### WORK TO COMPLETE:
Only the lines from the beginning of the data below through the line containing "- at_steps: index" belong in the response, each copied exactly.

### DATA:
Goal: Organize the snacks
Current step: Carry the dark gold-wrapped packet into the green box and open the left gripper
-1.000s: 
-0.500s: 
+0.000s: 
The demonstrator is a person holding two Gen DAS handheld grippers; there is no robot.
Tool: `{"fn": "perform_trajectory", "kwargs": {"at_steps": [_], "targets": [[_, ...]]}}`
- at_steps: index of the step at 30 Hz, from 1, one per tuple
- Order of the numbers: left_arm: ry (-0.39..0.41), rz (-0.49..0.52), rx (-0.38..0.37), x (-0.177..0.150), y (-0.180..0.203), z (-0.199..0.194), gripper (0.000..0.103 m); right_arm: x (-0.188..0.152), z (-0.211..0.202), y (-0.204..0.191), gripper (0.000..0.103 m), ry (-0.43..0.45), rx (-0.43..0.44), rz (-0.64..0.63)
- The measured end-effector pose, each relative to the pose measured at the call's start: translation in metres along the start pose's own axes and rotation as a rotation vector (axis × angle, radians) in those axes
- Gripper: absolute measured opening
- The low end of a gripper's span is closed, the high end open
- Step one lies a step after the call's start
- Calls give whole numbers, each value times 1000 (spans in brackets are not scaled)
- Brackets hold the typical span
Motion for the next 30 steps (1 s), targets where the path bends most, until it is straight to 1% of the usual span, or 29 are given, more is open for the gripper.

### REPLY TO THE TASK:
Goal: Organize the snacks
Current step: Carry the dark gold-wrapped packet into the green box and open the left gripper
-1.000s: 
-0.500s: 
+0.000s: 
The demonstrator is a person holding two Gen DAS handheld grippers; there is no robot.
Tool: `{"fn": "perform_trajectory", "kwargs": {"at_steps": [_], "targets": [[_, ...]]}}`
- at_steps: index of the step at 30 Hz, from 1, one per tuple

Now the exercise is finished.